All through college, the goal is just over the mountain.
You just need a Job and a Diploma, capital J, capital D. So you work for free, you stay up late, you talk to the right people, you send out applications.
And you do not think once — or at least, I didn’t — about what will happen when you’ve made it over the mountain. I think in this job market, I didn’t actually think I would make it.
So you climb over and you realize there is actually something else there, but you haven’t prepared for it and you don’t know where you are. I keep asking myself that — where am I?
Where I am is making seemingly constant mistakes, and learning. Seriously, learning so much.
Where I am is making it through pay cycle after pay cycle without having to ask my parents for money, feeling like I’m finally starting to get my life together…then forgetting to return a handful of Red Box movies and throwing my budget off for weeks.
Where I am now is missing things, still. Where I am is driving to my apartment in the dark and missing my best friends fiercely, out of nowhere. Where I am is not quite knowing what to say over lunch tables because there’s so I’ve wanted to say in the gaps of months between.
I miss college in a persistent, broken-record way, but more than anything I miss that constant sense of something-new-is-next. I miss that feeling that everyone you meet is a possibility, that you may never speak to them again, or they may be your friend for the rest of your life. I don’t feel that way these days.
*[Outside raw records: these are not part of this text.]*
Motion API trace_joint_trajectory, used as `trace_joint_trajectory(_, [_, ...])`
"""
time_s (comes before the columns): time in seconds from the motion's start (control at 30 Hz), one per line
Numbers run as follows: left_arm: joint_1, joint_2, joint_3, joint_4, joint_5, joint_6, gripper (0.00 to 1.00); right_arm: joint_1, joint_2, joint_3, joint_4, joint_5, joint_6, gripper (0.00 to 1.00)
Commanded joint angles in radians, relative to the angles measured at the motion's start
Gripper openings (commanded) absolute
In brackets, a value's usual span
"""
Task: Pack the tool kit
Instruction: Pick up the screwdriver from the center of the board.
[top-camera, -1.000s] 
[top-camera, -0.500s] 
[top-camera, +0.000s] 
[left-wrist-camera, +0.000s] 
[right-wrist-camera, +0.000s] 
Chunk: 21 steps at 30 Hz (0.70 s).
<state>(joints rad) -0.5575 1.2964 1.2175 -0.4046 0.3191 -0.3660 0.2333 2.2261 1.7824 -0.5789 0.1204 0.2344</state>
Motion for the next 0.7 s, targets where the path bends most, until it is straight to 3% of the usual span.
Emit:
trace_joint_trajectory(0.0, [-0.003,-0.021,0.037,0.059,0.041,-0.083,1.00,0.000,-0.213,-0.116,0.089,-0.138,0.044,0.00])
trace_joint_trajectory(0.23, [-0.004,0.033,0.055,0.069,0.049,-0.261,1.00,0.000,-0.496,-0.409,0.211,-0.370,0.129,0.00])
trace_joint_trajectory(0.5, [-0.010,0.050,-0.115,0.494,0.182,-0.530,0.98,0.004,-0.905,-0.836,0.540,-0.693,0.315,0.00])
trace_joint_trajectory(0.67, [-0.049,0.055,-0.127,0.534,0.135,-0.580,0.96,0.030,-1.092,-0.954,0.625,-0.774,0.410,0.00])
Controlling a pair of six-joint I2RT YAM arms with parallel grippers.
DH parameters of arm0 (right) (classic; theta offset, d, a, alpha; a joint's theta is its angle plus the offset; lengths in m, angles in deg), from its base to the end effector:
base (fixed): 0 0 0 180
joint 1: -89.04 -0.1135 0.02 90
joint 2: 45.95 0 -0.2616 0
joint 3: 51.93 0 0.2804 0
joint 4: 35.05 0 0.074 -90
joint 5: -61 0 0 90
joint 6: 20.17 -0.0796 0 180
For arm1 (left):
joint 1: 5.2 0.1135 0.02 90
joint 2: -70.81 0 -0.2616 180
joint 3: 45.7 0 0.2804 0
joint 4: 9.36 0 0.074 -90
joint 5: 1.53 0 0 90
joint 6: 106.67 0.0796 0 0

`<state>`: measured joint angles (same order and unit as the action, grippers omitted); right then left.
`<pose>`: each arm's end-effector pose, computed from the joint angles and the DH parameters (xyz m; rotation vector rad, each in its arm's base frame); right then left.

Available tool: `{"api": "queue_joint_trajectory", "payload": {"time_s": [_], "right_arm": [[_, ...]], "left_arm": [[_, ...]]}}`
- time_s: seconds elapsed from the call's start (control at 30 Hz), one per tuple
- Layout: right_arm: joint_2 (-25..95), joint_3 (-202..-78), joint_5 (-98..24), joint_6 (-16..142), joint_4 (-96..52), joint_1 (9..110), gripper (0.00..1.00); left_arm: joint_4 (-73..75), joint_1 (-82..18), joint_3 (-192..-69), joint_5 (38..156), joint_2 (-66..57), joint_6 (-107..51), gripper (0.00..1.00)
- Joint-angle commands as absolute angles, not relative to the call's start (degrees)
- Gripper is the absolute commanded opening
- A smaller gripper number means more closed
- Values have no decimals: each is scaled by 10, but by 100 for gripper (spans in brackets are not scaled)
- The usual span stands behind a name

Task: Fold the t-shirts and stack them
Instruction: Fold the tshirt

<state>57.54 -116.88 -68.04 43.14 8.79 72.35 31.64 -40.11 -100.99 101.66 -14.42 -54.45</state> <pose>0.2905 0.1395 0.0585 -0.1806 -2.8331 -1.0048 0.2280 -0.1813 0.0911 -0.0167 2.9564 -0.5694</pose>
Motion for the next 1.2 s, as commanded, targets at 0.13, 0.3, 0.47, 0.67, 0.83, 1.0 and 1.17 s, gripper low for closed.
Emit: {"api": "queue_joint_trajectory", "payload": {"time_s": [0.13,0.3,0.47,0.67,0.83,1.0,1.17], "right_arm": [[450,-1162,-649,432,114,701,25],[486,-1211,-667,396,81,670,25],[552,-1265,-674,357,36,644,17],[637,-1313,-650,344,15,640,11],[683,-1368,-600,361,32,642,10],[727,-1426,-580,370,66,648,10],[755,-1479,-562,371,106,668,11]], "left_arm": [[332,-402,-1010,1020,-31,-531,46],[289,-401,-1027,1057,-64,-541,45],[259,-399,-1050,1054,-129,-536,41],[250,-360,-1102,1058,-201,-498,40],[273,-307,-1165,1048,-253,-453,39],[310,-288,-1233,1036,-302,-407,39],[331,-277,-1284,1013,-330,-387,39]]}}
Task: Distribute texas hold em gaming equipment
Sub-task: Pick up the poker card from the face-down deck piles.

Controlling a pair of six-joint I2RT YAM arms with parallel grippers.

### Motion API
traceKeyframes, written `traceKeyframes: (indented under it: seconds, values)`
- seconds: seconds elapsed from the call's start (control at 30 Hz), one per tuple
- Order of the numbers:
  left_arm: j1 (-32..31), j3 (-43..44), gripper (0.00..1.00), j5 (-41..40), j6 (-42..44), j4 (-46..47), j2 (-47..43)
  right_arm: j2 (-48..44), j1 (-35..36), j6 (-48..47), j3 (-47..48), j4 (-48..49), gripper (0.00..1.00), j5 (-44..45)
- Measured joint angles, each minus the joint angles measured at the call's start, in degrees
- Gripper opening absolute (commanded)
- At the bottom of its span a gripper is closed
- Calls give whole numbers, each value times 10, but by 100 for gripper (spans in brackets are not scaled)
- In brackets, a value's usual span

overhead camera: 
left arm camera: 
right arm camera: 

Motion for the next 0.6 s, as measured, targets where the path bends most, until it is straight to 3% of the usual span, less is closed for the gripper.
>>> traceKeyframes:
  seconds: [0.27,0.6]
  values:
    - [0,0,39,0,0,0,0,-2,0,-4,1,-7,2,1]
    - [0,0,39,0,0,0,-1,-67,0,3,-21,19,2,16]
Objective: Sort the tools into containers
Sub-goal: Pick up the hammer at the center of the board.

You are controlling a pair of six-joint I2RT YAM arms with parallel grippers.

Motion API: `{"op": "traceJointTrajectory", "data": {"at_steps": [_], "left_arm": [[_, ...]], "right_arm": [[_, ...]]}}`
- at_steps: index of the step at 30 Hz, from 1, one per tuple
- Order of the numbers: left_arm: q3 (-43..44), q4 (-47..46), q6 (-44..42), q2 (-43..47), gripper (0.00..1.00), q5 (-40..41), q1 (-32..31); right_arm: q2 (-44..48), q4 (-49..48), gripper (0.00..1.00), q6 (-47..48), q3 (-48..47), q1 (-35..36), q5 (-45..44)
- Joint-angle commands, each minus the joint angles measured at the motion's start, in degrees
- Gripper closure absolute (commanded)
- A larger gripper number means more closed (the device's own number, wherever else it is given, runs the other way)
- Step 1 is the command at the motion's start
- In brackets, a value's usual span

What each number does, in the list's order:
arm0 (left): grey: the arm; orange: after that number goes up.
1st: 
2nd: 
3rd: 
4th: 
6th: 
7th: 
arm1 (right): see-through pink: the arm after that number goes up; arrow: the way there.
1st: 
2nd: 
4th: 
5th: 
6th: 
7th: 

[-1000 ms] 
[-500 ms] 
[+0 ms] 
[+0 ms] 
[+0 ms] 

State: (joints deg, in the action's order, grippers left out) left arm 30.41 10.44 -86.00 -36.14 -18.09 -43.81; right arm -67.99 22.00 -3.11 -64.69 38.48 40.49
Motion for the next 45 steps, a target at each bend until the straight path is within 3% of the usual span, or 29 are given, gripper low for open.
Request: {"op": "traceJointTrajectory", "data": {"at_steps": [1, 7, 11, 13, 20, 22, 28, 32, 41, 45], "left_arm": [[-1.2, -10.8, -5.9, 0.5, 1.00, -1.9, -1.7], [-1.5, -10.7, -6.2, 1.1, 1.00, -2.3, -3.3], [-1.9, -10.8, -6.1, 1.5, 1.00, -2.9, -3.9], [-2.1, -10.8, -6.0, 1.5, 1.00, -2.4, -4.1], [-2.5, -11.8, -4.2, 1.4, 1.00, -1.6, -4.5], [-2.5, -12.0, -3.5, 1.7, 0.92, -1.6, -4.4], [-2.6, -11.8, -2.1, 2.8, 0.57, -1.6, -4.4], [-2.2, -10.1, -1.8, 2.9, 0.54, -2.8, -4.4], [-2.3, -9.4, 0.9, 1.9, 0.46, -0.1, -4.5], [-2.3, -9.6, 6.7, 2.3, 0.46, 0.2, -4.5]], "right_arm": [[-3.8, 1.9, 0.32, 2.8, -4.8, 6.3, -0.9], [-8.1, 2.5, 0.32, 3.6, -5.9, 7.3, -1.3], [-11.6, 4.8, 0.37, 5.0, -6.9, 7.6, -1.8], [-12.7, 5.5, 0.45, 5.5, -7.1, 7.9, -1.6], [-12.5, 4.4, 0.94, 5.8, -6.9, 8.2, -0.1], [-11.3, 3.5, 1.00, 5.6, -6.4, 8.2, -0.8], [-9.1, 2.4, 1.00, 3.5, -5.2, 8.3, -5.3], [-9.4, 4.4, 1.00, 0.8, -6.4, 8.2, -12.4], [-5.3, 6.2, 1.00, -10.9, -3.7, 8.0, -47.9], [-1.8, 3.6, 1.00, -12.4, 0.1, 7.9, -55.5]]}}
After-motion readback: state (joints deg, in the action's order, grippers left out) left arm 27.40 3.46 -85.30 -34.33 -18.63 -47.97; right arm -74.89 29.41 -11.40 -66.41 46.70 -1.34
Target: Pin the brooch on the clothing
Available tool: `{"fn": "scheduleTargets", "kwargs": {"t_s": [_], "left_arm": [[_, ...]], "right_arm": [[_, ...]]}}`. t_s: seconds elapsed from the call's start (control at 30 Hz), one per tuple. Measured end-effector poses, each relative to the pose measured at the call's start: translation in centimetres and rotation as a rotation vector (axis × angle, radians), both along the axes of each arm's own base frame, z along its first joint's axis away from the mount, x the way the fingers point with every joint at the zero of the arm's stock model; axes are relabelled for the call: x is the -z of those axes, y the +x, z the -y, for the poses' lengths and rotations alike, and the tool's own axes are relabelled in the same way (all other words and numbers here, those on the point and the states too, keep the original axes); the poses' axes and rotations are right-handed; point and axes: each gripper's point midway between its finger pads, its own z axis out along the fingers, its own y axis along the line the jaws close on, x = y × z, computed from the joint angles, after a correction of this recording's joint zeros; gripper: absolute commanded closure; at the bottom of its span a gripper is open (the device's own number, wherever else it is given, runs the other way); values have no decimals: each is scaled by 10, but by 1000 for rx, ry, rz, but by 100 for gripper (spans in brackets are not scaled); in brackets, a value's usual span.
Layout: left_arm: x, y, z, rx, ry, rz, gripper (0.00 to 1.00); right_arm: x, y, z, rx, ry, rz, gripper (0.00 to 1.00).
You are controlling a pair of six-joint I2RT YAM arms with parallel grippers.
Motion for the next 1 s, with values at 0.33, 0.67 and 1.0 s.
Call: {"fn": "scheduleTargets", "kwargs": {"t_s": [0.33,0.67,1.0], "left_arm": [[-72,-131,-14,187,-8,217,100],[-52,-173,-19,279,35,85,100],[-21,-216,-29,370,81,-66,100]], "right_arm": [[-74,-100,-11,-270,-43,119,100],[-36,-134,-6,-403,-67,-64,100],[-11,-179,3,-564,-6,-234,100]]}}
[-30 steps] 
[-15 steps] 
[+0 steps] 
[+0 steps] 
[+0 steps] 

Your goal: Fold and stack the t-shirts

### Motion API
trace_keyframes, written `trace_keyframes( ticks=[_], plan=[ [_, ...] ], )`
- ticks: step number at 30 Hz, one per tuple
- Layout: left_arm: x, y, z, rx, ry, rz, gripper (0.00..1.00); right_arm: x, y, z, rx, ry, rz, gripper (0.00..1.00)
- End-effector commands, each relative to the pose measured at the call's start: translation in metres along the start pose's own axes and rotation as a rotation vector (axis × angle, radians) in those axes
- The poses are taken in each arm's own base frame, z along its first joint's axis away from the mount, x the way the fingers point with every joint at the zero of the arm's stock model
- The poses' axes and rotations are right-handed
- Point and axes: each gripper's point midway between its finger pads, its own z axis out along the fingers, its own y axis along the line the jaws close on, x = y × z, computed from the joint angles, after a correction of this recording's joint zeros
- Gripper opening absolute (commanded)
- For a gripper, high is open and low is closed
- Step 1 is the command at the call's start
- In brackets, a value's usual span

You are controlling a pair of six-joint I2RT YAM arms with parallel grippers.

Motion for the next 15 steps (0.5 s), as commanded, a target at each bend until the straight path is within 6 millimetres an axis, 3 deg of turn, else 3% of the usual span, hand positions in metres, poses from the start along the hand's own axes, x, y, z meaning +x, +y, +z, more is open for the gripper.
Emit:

I mostly feel in-between.
Where I am is a place where, finally, the things that are wrong don’t ruin the things that aren’t. Where I am is little pockets of joy that take me completely by surprise. The things I enjoy have gotten so much simpler; the swish of the dishwasher (accomplishment) while I finally sit on the couch with a glass of wine or a pint of Ben & Jerry’s is decadent. My world has narrowed, and I don’t mind it.
Where I am right now is not sure. I’m barely, fuzzily beginning to picture what might be next, to have some vague understanding of what I might want on this side of the mountain.
I hope it will be good. I hope there will be joy.